19/9/14

Anestesia (continuación de "En tu Ausencia")

Conozco cada lunar y cada cicatriz que adornan todo tu cuerpo y creo que aún hasta puedo reconocer tu dulce perfume estando mezclado entre tantos otros...
Tú te robaste mi calma y me acostumbraste a tu inquieta esencia, a tu voz y tu piel de miel bañada en lunares y pecas... Encendiste en mí una llama que sin más se extinguió el día que te marchaste, dejándome con sólo los restos de los recuerdos y estos sentimientos amargos que hoy me hunden como en un barco roto... Me grabé en la memoria tus ojos y esa mirada tan especial que sólo a mí solías dedicar.. Y... Cuando te fuiste me quebré, olvidándome de quién era o de lo que alguna vez fui y aún hoy me encuentro armando un nuevo "yo" con las piezas de un rompecabezas incompleto. Tengo una nueva cicatriz en el alma que me reclama los "porqués" cada vez que me encuentro con tu ausencia.
 Me enamoré de un ser indeciso, de un ser que con sus defectos más grandes era tan perfecto para mí... Me enamoré de un libro en blanco, de uno más entre otros... Y te hice especial aunque no lo eras y mis labios, mis pensamientos y mis ratos te pertenecieron tan sólo a ti, pero pronto te vi volar, yo te vi alejarte y buscar desesperadamente otros horizontes, dejándome fuera de ti, de tus alas que un día me abrazaron con tanto amor que creía era tan real... Creé castillos en el aire pensando que tal vez un día en ellos estaríamos juntos, tuve sueños a futuro de los cuales éramos sólo tú y yo y pinté caminos en los que contigo deseaba algún día recorrer y sin embargo hoy nada de ello queda, pues todo se desvaneció como niebla en medio de un océano lleno de tristeza... Y Si pudiera regresar el tiempo, todo sería tan distinto, talvez no habría fantaseado tanto con tan poco...
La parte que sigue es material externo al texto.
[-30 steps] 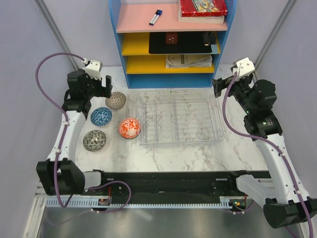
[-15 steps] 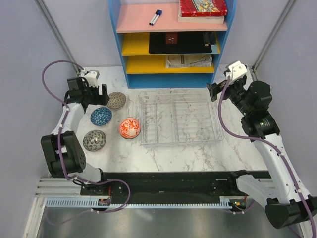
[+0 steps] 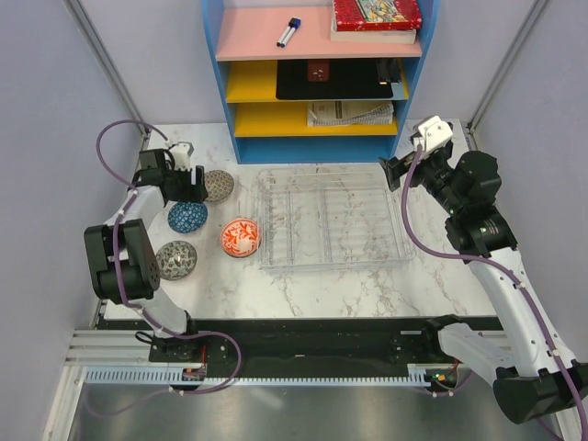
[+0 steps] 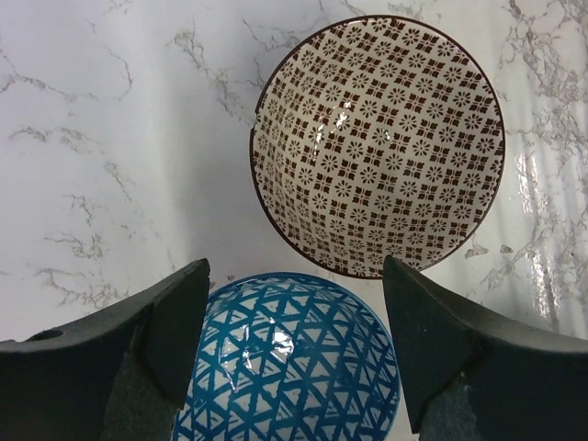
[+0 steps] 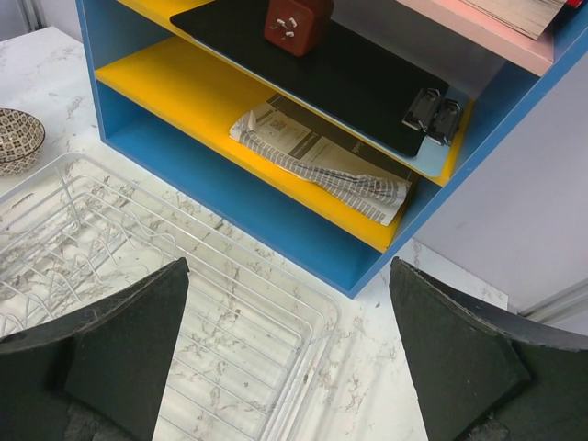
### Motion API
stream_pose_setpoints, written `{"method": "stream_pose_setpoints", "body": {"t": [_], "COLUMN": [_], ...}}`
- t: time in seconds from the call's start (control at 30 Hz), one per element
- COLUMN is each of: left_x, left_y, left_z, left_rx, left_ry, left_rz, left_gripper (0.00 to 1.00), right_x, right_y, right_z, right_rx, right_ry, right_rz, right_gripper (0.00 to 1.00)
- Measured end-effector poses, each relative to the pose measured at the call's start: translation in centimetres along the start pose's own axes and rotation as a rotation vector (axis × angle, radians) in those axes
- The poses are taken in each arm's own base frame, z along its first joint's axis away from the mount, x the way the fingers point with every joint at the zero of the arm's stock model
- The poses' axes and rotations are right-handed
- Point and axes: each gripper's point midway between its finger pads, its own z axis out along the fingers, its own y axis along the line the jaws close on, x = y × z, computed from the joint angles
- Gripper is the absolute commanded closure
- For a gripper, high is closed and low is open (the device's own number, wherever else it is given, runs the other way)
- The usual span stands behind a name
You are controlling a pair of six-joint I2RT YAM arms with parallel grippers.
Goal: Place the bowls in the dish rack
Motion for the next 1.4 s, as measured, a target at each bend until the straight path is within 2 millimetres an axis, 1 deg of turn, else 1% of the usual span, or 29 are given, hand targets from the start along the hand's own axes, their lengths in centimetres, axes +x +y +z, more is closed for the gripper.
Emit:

En tu ausencia, ahogo el dolor y la pena con alcohol, dándole a mi soledad un amargo sabor a tequila añejo, y en tu ausencia escucho los lamentos del pasado que irrumpen en mi mente cada vez que me encuentro con tiempos muertos... Y sin embargo, el alcohol ya no es suficiente para sofocar los fragmentos de mi dolor, pues mis pensamientos te siguen a donde quiera que tú vas... Esperando que me sientas cada vez que te pienso, esperando que tan sólo me recuerdes una vez más, pero es inútil tratar de recuperar todo lo perdido, es como pedirle al ciego que mire el cielo... Y... Duele tanto tu ausencia, me dueles todavía en medio de mis tardes y mis noches, que me convierto tan sólo en una triste poeta que añora tener lo que ya no está más...
Añoro lo que fuiste, todo lo que fuimos... Añoro los días en que más feliz me hiciste, que con sólo un beso me llenabas de calma, pero hoy es tarde, tan tarde para remediar nada, para recuperarlo todo... No sé ni siquiera describir con exactitud todo lo que siento, pues ya no te tengo...  
Dime cómo anesteciar el dolor que con tu partida me dejaste, dime cómo quitarme el sabor amargo de lo que alguna vez solíamos llamar amor nuestro... Y Sin embargo hoy ya no te amo, pero me quedo con el viejo recuerdo que me atormenta y me dice a gritos que no estás, que te fuiste aun desde antes de que yo te viera partir, llevándote contigo todo lo que alguna vez pude llegar a amar.